**Data provided:**
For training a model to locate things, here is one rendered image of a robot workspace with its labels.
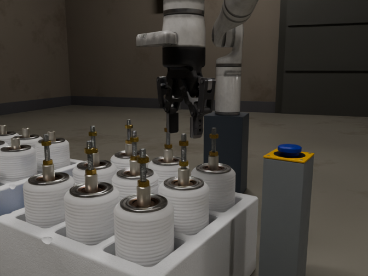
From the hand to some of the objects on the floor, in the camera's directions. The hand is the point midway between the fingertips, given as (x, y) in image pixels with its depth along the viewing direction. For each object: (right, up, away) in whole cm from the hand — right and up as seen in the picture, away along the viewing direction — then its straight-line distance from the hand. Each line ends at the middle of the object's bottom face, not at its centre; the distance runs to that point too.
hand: (183, 127), depth 64 cm
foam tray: (-10, -34, +13) cm, 38 cm away
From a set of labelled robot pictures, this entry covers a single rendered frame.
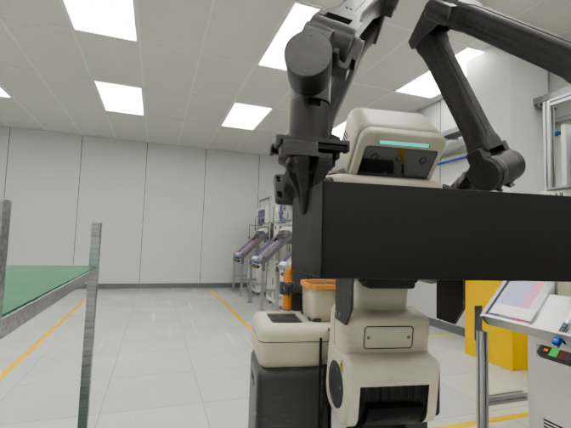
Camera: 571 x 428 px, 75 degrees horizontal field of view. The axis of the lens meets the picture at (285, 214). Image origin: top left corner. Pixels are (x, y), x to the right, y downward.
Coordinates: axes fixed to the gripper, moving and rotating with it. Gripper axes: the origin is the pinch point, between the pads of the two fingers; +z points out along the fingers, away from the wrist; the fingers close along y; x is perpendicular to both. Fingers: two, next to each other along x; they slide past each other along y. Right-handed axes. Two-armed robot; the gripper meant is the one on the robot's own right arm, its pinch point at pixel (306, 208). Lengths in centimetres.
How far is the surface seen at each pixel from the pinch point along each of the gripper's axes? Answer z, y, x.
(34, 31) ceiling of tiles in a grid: -195, -196, 333
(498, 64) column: -175, 242, 245
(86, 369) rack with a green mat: 48, -52, 88
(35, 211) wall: -45, -348, 717
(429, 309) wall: 80, 272, 409
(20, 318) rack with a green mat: 17.3, -39.4, 11.6
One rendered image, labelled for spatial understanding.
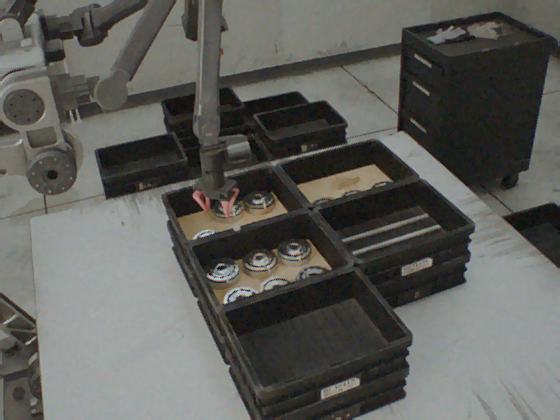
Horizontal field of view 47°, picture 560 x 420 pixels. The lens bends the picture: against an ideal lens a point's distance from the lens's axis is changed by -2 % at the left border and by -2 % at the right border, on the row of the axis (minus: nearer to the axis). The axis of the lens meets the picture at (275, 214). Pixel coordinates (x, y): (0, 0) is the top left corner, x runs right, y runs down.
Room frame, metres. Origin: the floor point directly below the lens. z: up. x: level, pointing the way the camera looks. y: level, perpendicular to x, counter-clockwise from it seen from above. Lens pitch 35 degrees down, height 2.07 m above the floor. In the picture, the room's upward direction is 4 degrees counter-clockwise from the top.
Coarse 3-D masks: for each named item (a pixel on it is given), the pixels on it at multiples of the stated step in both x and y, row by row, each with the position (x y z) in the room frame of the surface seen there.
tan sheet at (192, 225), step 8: (272, 192) 1.89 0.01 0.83; (280, 208) 1.79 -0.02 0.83; (192, 216) 1.78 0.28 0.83; (200, 216) 1.77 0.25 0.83; (208, 216) 1.77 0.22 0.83; (248, 216) 1.75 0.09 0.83; (256, 216) 1.75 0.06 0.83; (264, 216) 1.75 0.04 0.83; (272, 216) 1.75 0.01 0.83; (184, 224) 1.73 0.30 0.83; (192, 224) 1.73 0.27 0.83; (200, 224) 1.73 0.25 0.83; (208, 224) 1.73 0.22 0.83; (216, 224) 1.72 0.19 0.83; (224, 224) 1.72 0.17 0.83; (232, 224) 1.72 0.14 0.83; (240, 224) 1.71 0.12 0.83; (184, 232) 1.69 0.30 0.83; (192, 232) 1.69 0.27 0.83
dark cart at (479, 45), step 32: (416, 32) 3.27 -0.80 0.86; (416, 64) 3.13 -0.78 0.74; (448, 64) 2.83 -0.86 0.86; (480, 64) 2.88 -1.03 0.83; (512, 64) 2.94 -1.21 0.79; (544, 64) 3.00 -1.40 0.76; (416, 96) 3.11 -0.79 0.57; (448, 96) 2.83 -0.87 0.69; (480, 96) 2.89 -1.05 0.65; (512, 96) 2.95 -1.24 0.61; (416, 128) 3.09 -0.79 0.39; (448, 128) 2.84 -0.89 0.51; (480, 128) 2.90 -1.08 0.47; (512, 128) 2.96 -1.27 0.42; (448, 160) 2.85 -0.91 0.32; (480, 160) 2.91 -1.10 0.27; (512, 160) 2.97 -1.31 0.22
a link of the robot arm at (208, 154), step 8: (216, 144) 1.46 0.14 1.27; (224, 144) 1.46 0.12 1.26; (200, 152) 1.44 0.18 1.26; (208, 152) 1.44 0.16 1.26; (216, 152) 1.44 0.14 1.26; (224, 152) 1.46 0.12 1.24; (208, 160) 1.43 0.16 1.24; (216, 160) 1.43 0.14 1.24; (208, 168) 1.43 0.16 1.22; (216, 168) 1.43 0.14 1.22
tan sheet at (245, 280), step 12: (276, 252) 1.55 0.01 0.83; (312, 252) 1.54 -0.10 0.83; (240, 264) 1.51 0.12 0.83; (312, 264) 1.49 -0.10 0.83; (324, 264) 1.48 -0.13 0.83; (240, 276) 1.45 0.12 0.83; (276, 276) 1.44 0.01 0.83; (288, 276) 1.44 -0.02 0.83; (228, 288) 1.40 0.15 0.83; (252, 288) 1.40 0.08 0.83
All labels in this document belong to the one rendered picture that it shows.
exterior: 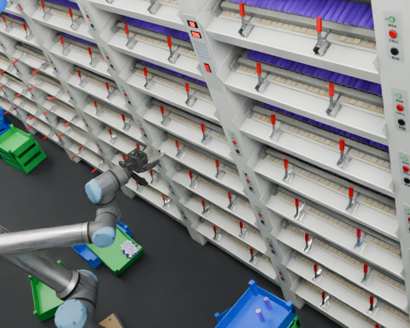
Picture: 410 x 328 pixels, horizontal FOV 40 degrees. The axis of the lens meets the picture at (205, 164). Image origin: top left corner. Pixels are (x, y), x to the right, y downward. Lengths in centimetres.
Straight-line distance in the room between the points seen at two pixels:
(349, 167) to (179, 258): 165
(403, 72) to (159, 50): 107
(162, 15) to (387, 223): 97
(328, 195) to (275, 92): 41
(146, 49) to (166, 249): 140
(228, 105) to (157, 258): 151
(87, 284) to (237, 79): 139
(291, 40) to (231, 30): 22
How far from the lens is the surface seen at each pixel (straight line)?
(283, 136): 184
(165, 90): 227
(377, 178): 164
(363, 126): 151
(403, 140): 144
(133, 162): 238
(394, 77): 133
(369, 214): 181
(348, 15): 147
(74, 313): 267
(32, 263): 266
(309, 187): 193
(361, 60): 139
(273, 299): 221
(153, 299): 305
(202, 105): 210
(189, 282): 303
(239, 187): 230
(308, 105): 162
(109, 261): 328
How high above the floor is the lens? 229
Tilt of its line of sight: 39 degrees down
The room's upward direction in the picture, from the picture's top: 22 degrees counter-clockwise
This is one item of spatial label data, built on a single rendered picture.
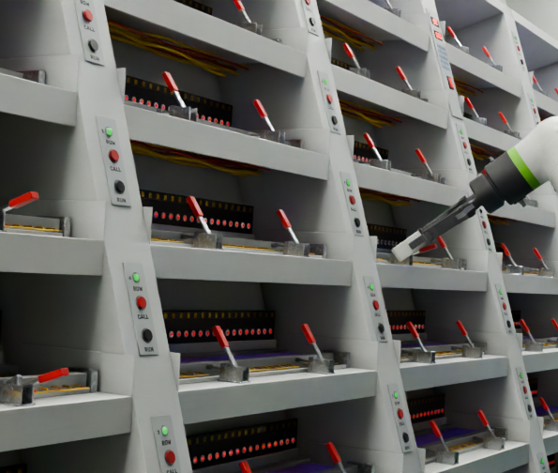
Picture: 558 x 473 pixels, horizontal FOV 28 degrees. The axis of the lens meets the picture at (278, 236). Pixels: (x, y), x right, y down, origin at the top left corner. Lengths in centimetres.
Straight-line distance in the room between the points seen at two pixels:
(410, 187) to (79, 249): 113
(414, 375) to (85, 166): 92
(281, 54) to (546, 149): 53
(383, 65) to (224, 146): 113
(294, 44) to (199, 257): 65
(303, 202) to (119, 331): 75
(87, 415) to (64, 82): 44
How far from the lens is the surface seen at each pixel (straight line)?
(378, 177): 227
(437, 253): 273
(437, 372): 228
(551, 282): 317
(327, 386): 186
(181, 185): 201
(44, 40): 156
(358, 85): 233
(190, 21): 183
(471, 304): 270
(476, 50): 353
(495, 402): 269
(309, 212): 209
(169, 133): 166
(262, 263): 177
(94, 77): 155
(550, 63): 418
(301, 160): 199
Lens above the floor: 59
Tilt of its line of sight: 10 degrees up
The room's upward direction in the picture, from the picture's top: 12 degrees counter-clockwise
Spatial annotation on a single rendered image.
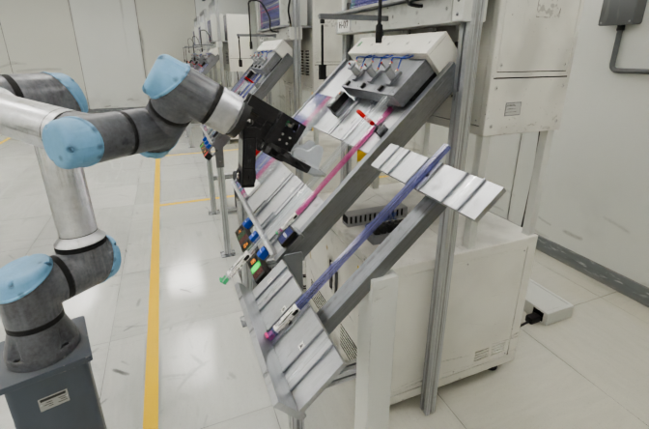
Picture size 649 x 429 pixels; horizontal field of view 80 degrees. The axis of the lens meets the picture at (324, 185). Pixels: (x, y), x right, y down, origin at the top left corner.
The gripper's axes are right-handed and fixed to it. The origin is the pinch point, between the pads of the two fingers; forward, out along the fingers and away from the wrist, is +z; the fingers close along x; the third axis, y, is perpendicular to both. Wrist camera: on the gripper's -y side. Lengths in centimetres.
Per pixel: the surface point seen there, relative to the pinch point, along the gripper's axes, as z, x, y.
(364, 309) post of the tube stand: 19.8, -11.1, -19.4
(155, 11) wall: -81, 898, 76
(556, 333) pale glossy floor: 162, 26, -15
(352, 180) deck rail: 18.4, 16.7, 1.9
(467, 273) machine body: 77, 17, -7
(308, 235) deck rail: 15.2, 16.7, -16.6
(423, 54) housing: 19.8, 20.4, 40.2
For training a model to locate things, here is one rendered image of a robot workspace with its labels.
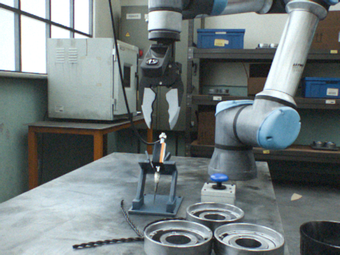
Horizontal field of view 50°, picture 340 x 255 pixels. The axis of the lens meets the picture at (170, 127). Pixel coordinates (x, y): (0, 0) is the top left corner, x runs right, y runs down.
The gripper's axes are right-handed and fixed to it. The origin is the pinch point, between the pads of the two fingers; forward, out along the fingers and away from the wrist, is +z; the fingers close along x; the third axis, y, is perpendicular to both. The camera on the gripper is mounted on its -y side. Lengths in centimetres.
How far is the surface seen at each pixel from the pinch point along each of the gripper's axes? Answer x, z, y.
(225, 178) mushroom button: -15.0, 11.2, -1.5
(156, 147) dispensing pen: 0.4, 5.3, -1.5
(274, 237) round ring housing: -23.2, 15.2, -22.6
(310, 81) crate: -96, -21, 324
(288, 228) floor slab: -64, 97, 210
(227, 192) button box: -15.7, 13.7, -3.4
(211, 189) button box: -12.1, 13.7, -2.3
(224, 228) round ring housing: -15.3, 14.7, -22.0
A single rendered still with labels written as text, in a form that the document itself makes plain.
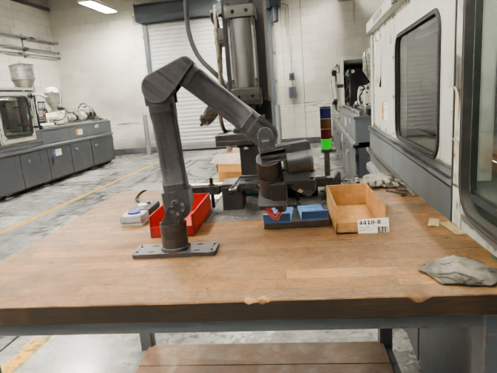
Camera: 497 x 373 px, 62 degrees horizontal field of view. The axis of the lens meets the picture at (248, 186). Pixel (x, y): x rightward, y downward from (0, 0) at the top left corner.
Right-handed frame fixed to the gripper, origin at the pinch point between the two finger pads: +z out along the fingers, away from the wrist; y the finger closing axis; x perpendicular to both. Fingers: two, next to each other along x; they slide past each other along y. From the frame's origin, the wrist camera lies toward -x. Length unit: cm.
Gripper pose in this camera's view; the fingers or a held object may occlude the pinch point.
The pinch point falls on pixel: (275, 217)
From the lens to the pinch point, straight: 108.5
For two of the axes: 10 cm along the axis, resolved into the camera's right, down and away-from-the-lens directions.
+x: -9.9, 0.3, 1.6
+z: 1.3, 7.4, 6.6
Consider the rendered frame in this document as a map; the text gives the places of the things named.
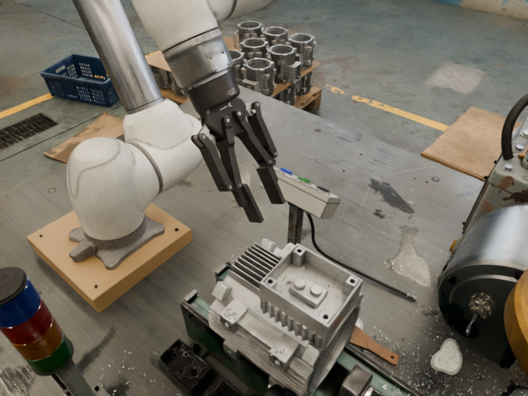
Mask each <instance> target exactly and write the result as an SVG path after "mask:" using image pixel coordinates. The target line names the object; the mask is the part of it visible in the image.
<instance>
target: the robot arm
mask: <svg viewBox="0 0 528 396"><path fill-rule="evenodd" d="M72 1H73V3H74V5H75V7H76V9H77V11H78V13H79V16H80V18H81V20H82V22H83V24H84V26H85V28H86V30H87V32H88V34H89V36H90V39H91V41H92V43H93V45H94V47H95V49H96V51H97V53H98V55H99V57H100V59H101V61H102V64H103V65H104V68H105V70H106V72H107V73H108V76H109V78H110V79H111V81H112V84H113V86H114V88H115V91H116V93H117V94H118V96H119V99H120V100H121V102H122V104H123V107H124V109H125V111H126V115H125V117H124V120H123V129H124V136H125V142H126V143H124V142H123V141H120V140H118V139H115V138H113V137H94V138H91V139H88V140H86V141H84V142H82V143H80V144H79V145H78V146H77V147H76V148H75V149H74V150H73V151H72V152H71V155H70V156H69V159H68V166H67V186H68V193H69V196H70V199H71V203H72V206H73V208H74V211H75V214H76V216H77V218H78V220H79V222H80V224H81V226H80V227H79V228H76V229H73V230H72V231H71V232H70V233H69V237H70V240H72V241H74V242H76V243H79V244H78V245H77V246H76V247H75V248H74V249H73V250H72V251H70V252H69V256H70V258H72V261H73V262H79V261H81V260H83V259H85V258H88V257H90V256H91V255H94V256H96V257H97V258H98V259H100V260H101V261H102V262H103V263H104V266H105V268H106V269H107V270H114V269H116V268H117V267H118V266H119V265H120V264H121V262H122V261H123V260H125V259H126V258H128V257H129V256H130V255H132V254H133V253H134V252H136V251H137V250H138V249H140V248H142V247H143V246H144V245H146V244H147V243H148V242H149V241H151V240H152V239H154V238H156V237H158V236H161V235H163V234H164V233H165V227H164V225H163V224H160V223H158V222H154V221H153V220H152V219H150V218H149V217H147V216H146V215H145V212H144V210H145V209H146V208H147V207H148V205H149V204H150V203H151V202H152V201H153V200H154V198H155V197H156V196H157V195H158V194H160V193H161V192H163V191H165V190H167V189H169V188H171V187H173V186H174V185H176V184H178V183H179V182H180V181H182V180H183V179H185V178H186V177H188V176H189V175H190V174H191V173H192V172H193V171H194V170H195V169H196V168H197V167H198V166H199V165H200V164H201V163H202V162H203V160H204V161H205V163H206V164H207V167H208V169H209V171H210V173H211V176H212V178H213V179H214V182H215V184H216V186H217V188H218V191H220V192H229V191H231V192H232V193H233V195H234V197H235V199H236V202H237V204H238V205H239V206H240V207H242V208H243V209H244V211H245V213H246V215H247V218H248V220H249V222H257V223H262V222H263V221H264V218H263V216H262V214H261V212H260V210H259V207H258V205H257V203H256V202H255V198H254V197H253V195H252V193H251V190H250V188H249V186H248V184H242V181H241V177H240V171H239V167H238V163H237V157H236V153H235V149H234V144H235V141H234V137H235V136H236V137H238V138H239V139H240V140H241V141H242V143H243V144H244V146H245V147H246V148H247V150H248V151H249V152H250V153H251V155H252V156H253V158H254V159H255V161H256V162H257V163H258V165H259V166H260V167H258V168H257V169H256V170H257V172H258V176H259V177H260V179H261V181H262V184H263V186H264V188H265V191H266V193H267V195H268V197H269V200H270V202H271V204H284V203H285V202H286V201H285V199H284V196H283V194H282V192H281V189H280V186H279V185H278V183H277V182H278V177H277V174H276V172H275V170H274V168H273V166H274V165H275V164H276V160H275V159H274V158H275V157H277V156H278V152H277V149H276V147H275V145H274V143H273V140H272V138H271V136H270V132H269V131H268V129H267V127H266V124H265V122H264V119H263V117H262V113H261V108H260V104H259V102H258V101H254V102H251V103H247V104H245V103H244V101H243V100H242V99H241V98H240V95H239V94H240V88H239V86H238V84H237V81H236V79H235V77H234V75H233V72H232V71H227V68H229V67H230V66H232V65H233V60H232V57H231V56H230V54H229V51H228V48H227V46H226V43H225V41H224V39H223V37H222V32H221V31H220V30H219V27H218V23H219V22H221V21H223V20H228V19H235V18H237V17H242V16H245V15H248V14H249V13H253V12H254V11H256V10H258V9H261V8H262V7H264V6H266V5H267V4H269V3H270V2H271V1H273V0H131V1H132V4H133V6H134V8H135V10H136V13H137V15H138V16H139V18H140V20H141V22H142V24H143V26H144V27H145V30H146V31H147V32H148V34H149V36H150V37H151V38H152V39H153V40H154V41H155V42H156V44H157V46H158V47H159V48H160V50H161V52H162V54H163V55H164V57H163V58H164V60H165V61H166V62H167V64H168V66H169V68H170V70H171V72H172V74H173V76H174V79H175V81H176V83H177V84H178V86H179V87H180V88H183V87H186V86H188V87H189V90H186V93H187V94H188V96H189V99H190V101H191V103H192V106H193V107H194V109H195V111H196V112H197V113H198V114H199V115H200V119H201V122H200V121H199V120H198V119H196V118H194V117H193V116H191V115H188V114H184V113H183V111H182V110H181V109H180V108H179V107H178V105H177V104H175V103H174V102H173V101H170V100H168V99H163V97H162V94H161V93H160V89H159V87H158V86H157V84H156V81H155V79H154V76H153V74H152V72H151V69H150V67H149V65H148V62H147V60H146V59H145V55H144V54H143V52H142V49H141V47H140V45H139V42H138V40H137V37H136V35H135V34H134V30H133V28H132V27H131V25H130V21H129V20H128V17H127V15H126V12H125V10H124V8H123V5H122V3H121V1H120V0H72ZM246 116H247V120H248V121H247V120H246ZM252 131H253V132H252ZM209 134H211V135H213V136H214V141H215V144H216V147H217V148H218V150H219V153H220V156H221V159H220V157H219V154H218V152H217V150H216V148H215V146H214V144H213V143H212V141H211V139H212V137H211V136H210V135H209ZM224 140H226V141H224Z"/></svg>
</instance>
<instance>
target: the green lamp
mask: <svg viewBox="0 0 528 396"><path fill-rule="evenodd" d="M62 332H63V331H62ZM71 352H72V347H71V344H70V342H69V340H68V338H67V337H66V335H65V334H64V332H63V337H62V340H61V342H60V345H59V347H58V348H57V349H56V350H55V351H54V352H53V353H51V354H50V355H48V356H47V357H44V358H42V359H39V360H33V361H32V360H28V359H25V358H24V359H25V361H26V362H27V363H28V364H29V365H30V366H31V367H32V368H33V369H34V370H35V371H36V372H39V373H50V372H54V371H56V370H58V369H59V368H60V367H61V366H63V365H64V364H65V363H66V361H67V360H68V359H69V357H70V355H71Z"/></svg>
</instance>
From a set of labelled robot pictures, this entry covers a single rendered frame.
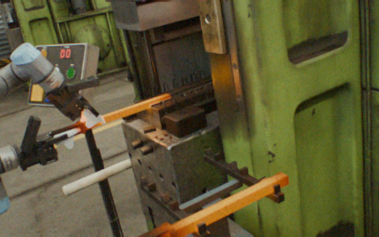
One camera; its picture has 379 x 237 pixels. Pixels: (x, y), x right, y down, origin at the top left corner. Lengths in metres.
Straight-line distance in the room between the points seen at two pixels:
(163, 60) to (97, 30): 4.68
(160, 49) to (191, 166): 0.55
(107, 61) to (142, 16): 5.13
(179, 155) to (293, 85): 0.43
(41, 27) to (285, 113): 5.39
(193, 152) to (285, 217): 0.37
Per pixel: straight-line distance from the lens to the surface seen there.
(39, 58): 1.35
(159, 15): 1.44
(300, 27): 1.35
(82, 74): 1.85
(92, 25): 6.41
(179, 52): 1.79
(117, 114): 1.48
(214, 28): 1.26
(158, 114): 1.48
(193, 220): 0.92
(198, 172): 1.45
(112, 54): 6.53
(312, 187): 1.56
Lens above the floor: 1.47
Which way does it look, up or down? 21 degrees down
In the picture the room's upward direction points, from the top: 10 degrees counter-clockwise
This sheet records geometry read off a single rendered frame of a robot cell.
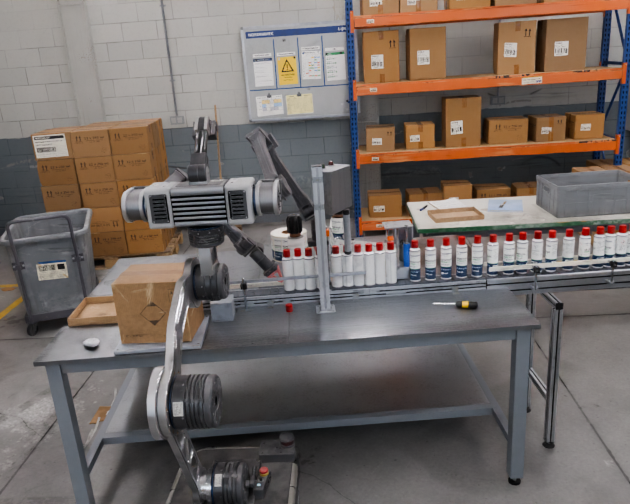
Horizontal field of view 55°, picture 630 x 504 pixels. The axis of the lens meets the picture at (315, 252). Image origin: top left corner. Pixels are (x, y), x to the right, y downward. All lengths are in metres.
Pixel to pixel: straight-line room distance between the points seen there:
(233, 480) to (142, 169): 4.11
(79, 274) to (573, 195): 3.60
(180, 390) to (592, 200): 3.17
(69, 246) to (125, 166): 1.48
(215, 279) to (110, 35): 5.59
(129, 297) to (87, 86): 5.34
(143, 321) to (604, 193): 3.09
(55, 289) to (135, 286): 2.54
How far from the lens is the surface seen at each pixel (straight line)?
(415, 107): 7.30
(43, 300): 5.13
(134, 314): 2.63
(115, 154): 6.19
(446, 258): 2.95
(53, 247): 4.96
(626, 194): 4.53
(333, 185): 2.63
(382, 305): 2.84
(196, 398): 2.04
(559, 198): 4.34
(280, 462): 2.87
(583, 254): 3.18
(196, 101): 7.43
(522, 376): 2.83
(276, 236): 3.31
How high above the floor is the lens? 1.96
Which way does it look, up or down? 18 degrees down
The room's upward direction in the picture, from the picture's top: 4 degrees counter-clockwise

**What is required:**
Gather every line from the listing above in which "high" appears, and copy those lines.

**Task output:**
How high above the floor is the lens? 229
How high above the floor is the lens? 1.96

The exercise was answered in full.